I can’t tell you how glad I am that you spotted that howler about the frying pan and the fire. I wonder no hostile reviewer seized on it.217
Yours
C. S. Lewis
TO MARY WILLIS SHELBURNE (W):
Magdalen College
Oxford 27/xi/53
Dear Mrs. Shelburne
Thank you for your letter of Nov. 23rd. We have a good many things in common at the moment, for I also am dead tired (cab-horse tired) and I also have sinusitis. I don’t think we exactly ‘call it catarrh’ over here. Intense catarrh is one symptom of sinusitis, and as none of us have heard of s. till quite lately I suppose cases of it used to be wrongly diagnosed as mere catarrh. I find myself that when it produces most catarrh it produces least pain and vice versa.
About sleep: do you find that the great secret (if one can do it) is not to care whether you sleep? Sleep is a jade who scorns her suitors but woos her scorners.
I feel exactly as you do about the horrid commercial racket they have made out of Christmas. I send no cards and give no presents except to children.

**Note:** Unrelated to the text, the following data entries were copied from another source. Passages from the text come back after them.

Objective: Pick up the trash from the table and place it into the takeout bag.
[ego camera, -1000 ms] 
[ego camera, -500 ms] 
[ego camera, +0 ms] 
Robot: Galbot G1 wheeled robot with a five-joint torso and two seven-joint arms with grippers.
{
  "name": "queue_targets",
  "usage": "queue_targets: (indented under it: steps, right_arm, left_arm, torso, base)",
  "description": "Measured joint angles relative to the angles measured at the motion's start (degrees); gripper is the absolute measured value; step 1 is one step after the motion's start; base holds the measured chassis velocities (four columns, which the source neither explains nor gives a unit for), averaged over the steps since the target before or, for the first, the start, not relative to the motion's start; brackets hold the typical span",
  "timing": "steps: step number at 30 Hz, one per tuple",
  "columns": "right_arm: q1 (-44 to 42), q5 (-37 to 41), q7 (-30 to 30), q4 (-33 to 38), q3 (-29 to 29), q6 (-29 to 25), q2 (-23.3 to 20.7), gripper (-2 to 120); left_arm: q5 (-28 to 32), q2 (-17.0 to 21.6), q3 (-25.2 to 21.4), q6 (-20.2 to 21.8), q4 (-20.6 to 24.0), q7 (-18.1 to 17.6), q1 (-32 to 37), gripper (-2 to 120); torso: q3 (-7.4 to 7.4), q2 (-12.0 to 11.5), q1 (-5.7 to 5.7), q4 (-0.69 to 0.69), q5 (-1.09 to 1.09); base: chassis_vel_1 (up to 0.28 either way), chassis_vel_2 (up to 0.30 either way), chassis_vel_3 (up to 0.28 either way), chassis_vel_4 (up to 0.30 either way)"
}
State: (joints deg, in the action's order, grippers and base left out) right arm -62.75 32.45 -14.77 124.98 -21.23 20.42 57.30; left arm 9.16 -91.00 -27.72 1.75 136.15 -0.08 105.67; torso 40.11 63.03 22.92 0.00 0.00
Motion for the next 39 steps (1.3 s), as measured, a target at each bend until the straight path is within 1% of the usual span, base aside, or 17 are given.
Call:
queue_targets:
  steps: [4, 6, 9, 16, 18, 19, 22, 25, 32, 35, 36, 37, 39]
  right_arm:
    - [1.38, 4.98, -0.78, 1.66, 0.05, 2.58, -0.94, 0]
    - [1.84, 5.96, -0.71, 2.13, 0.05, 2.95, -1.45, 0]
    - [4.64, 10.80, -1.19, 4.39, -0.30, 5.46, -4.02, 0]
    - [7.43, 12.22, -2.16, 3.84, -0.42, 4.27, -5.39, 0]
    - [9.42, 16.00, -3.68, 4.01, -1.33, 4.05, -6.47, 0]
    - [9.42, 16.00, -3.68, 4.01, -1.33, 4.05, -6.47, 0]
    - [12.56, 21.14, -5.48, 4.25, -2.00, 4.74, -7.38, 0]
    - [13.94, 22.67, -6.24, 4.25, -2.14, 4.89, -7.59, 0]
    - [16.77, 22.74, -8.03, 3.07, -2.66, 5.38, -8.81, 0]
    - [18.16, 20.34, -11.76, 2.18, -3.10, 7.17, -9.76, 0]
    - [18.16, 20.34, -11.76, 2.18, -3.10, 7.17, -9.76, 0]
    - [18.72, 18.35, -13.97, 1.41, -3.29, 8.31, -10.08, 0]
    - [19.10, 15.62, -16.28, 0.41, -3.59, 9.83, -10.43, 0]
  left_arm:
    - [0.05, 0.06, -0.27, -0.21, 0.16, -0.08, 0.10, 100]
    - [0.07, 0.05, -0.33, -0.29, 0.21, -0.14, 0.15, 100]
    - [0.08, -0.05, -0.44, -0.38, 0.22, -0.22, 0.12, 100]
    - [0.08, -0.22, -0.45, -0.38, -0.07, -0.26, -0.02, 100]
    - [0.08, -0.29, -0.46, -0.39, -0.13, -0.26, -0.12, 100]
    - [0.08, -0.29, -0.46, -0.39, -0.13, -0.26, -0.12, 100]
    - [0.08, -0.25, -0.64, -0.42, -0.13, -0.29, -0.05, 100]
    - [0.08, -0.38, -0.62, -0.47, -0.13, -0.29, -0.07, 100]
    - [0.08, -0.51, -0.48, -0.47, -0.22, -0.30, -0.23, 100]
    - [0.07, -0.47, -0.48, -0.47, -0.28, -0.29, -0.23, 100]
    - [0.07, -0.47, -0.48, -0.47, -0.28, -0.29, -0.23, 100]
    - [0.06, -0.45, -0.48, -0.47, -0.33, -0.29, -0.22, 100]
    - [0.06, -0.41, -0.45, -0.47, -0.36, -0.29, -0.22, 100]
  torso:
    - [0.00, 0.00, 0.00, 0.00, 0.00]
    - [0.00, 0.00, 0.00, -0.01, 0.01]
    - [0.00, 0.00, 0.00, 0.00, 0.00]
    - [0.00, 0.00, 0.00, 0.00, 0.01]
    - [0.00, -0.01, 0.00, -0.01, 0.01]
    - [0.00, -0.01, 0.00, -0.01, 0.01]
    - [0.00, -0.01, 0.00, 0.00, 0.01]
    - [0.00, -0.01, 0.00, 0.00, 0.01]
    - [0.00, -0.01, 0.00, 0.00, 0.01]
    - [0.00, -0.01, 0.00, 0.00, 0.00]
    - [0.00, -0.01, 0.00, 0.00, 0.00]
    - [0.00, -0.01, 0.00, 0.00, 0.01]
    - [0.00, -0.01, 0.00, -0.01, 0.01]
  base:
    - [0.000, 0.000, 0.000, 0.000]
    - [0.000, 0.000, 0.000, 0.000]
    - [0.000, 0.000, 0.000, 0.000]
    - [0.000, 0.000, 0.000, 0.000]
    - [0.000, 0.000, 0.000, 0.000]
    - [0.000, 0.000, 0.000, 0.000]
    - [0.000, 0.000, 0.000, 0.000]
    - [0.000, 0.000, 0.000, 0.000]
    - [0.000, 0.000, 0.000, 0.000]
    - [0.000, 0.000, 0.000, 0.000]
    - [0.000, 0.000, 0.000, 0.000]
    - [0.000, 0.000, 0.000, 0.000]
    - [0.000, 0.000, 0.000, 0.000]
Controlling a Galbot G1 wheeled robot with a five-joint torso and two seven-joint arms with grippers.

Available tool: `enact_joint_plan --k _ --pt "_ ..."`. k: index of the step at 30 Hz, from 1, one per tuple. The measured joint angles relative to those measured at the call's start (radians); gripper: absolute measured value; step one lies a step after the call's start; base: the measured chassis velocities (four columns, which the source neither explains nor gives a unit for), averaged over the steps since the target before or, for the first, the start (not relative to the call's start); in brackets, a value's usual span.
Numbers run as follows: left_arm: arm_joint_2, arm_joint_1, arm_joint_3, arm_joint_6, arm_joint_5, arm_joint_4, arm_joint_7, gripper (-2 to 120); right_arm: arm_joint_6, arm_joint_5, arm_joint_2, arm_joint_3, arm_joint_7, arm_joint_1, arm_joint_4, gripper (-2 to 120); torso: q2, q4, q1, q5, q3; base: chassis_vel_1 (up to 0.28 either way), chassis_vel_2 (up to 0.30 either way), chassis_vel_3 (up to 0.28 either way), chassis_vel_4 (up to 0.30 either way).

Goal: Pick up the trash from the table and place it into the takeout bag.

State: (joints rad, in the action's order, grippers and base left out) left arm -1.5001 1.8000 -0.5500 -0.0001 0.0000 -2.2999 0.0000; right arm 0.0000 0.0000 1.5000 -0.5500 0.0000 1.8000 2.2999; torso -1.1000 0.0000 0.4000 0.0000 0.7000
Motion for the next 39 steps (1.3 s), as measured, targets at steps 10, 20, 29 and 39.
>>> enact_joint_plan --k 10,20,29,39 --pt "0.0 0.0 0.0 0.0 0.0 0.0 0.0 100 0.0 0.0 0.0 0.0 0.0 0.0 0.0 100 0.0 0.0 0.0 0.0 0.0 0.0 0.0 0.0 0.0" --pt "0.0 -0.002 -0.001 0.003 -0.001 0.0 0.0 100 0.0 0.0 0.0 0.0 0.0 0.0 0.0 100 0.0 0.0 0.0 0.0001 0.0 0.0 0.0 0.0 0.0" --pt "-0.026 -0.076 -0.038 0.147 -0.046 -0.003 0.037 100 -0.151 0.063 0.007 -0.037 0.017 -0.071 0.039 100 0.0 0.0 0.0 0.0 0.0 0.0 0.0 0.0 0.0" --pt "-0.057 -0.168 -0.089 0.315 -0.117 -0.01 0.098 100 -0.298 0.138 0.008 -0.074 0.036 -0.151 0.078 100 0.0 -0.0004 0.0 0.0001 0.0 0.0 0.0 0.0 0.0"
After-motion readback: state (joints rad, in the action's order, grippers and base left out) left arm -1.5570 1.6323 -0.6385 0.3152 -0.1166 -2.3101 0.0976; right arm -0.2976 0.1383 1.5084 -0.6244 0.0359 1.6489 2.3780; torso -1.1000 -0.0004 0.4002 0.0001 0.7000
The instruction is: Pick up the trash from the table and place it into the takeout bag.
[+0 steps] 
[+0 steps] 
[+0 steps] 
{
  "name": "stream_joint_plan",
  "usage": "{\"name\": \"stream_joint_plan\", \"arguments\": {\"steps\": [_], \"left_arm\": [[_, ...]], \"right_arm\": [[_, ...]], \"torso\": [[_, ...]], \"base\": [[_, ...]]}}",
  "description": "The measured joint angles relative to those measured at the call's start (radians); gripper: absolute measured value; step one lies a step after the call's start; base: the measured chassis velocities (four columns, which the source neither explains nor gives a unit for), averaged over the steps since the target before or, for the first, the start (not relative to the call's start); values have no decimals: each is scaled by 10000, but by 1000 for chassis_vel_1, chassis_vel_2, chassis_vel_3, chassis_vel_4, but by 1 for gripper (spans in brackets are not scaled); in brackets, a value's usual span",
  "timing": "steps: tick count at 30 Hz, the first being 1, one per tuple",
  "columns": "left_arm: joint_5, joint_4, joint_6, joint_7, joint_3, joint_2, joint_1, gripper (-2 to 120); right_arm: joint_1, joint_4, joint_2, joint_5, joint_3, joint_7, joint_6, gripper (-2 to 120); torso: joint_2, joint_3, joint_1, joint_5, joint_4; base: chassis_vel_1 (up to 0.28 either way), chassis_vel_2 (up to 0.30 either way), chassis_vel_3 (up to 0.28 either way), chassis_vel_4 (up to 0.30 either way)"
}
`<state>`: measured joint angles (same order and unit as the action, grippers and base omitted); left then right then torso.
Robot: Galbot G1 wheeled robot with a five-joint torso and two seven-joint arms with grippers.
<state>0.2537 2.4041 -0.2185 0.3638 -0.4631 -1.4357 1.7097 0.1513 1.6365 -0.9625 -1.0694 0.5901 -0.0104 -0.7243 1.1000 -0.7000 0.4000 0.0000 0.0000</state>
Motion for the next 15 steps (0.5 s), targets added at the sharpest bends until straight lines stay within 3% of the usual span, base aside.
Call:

It is fun to see you agreeing with what you believe to be my views on prayer: well you may, for they are not mine but scriptural. Our prayers are God talking to Himself’ is only Romans, VII, 26-27.218 And ‘praying to the end’ is of course our old acquaintance, the parable of the Unjust Judge.219
I am sure you will be glad to hear that your recent adventures have been a great support and ‘corroboration’ to me. I am also v. conscious (and was especially so while praying for you during your workless time) that anxiety is not only a pain wh. we must ask God to assuage but also a weakness we must ask Him to pardon–for He’s told us take no care for the morrow. The news that you had been almost miraculously guarded from that sin and spared that pain and hence the good hope that we shall all find the like mercy when our bad times come, has strengthened me much. God bless you.
Yours
C. S. Lewis
TO MARY VAN DEUSEN (W):
Magdalen College
Oxford Nov 28th 1953
Dear Mrs. Van Deusen–
Your letter links onto something I’ve been thinking of lately. There are two patterns of prayer in the N.T. (a) That in Gethsemane, ‘Not my will but thine’220 (b) That in Mark xi, 24.